A suprisingly amusing episode of Rentaghost, given that it kicked off the show's final death throes, and introduced almost inarguably the two worst characters in the entire series: Susie Starlight and a living pantomime dragon.
     However, there's not much evidence of the show's death throes here, as the only thing that runs out of steam with this instalment is Ethel's central heating. Mr. Claypole brings a dragon to life to relight it, and, although "don't go into the cellar!" gets dragged out four times (once as a thought balloon by Dobbin) it's okay as a one-off occurrence. It does, at least, make sense within the context of the episode, and would have worked okay for a single week. It's just that it happened again no less than ten times over the following four weeks, causing the show to look like it had a paucity of ideas.
      There are some amusing lines in this one where you can see the punchline coming a mile off, but somehow that makes it all the funnier... McWitch insisting that "Mr. Meaker has been neglecting the old boiler" leads to a very obvious misunderstanding, as does Harold's car troubles with "my big end's in a terrible state." Perhaps a routine that will play less well to audiences in 2020 is Tony Aitken as Ethel's cousin, Eric, who breaks out a "Chinaman" impression.
     But overall, despite the nagging feeling that series nine should probably take up the entire bottom five by itself, this one works, if only because of the comic timing of Edward Brayshaw, even at this tired stage, managing to "sell" some of the routines, such as the dragon burning his behind in a phonebox. As with the previous entry, this episode was unavailable for many years, so its status as a "new" or "fresh" episode may have helped boost its placing.

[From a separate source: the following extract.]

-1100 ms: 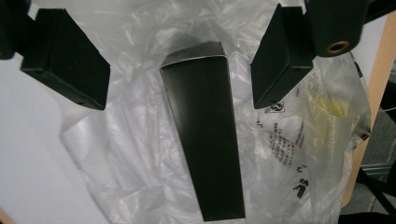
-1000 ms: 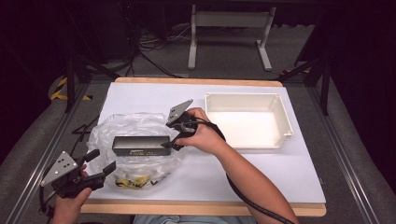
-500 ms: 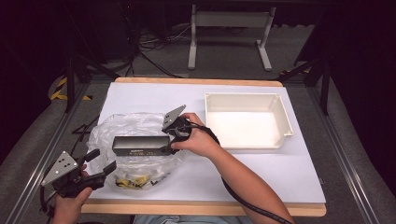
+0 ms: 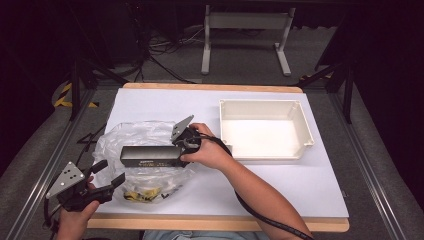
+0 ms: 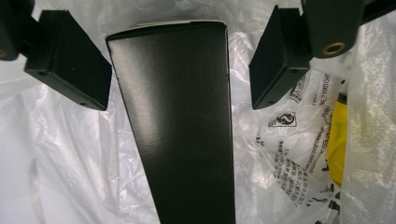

     Past the last series of Rentaghost, it continues to shows signs of, ironically, life: as well as the aforementioned stage show and movie rumours, an unseen pilot episode was reputedly made for Australia in 1989 with a role for Lisa McCune.

29 Episode 2.6

The lowest-placed of the "original trio" episodes, while it seems almost sacrilege to rank them in amongst some of the Dobbin episodes, particularly following a series nine entry, this is one of the blandest and silliest of the original team. For those who are unfamiliar with the original set-up, then the series centred around Fred Mumford, a recently-deceased man who comes back to Earth to try and make something of his (after) life, in order to regain some self respect. He sets up "Rentaghost", and hires two ghosts to help him run it - a stuffy Victorian ghost called Hubert Davenport, and, of course, medieval jester Timothy Claypole.
     Fred's failures eventually lead to their shop landlord, Harold Meaker, taking over the business as their manager, and this basic set-up remained for the first four years. A Christmas special, "Rentasanta", saw a pantomime horse brought to life, and then the death of Michael Derbyshire (Hubert Davenport) and Anthony Jackson (Fred Mumford) declining to continue led to major changes to the set up for series five.
      For this episode, that original Rentaghost team go into the reporting business, ambushing a psychiatrist to talk about his controversial new book. Maybe it's living through the last 15 years, where the already low quality of British tabloid journalism has gone even lower than ever thought possible, but somehow seeing the ghosts doing an ethically murky job just doesn't seem that funny in 2020. Or maybe it's just that the various goings on are a little childish by the standards of the 1970s productions, and it all seems a little tired.
      For trivia, Harold Meaker remarks of Claypole "no wonder they used to call him the King's fool", to which Claypole enthusiastically nods. While this would seem to be at least partially contradicted with the introduction of Queen Matilda in series six, it's possible that Mr. Claypole could have served under two rulers, with King Stephen being on the throne during the time that Claypole was 12 years old and just due to celebrate his 31st birthday. (Staniforth would have been approximately 33-41 when the series was being filmed, so this would be a more realistic age range for the character).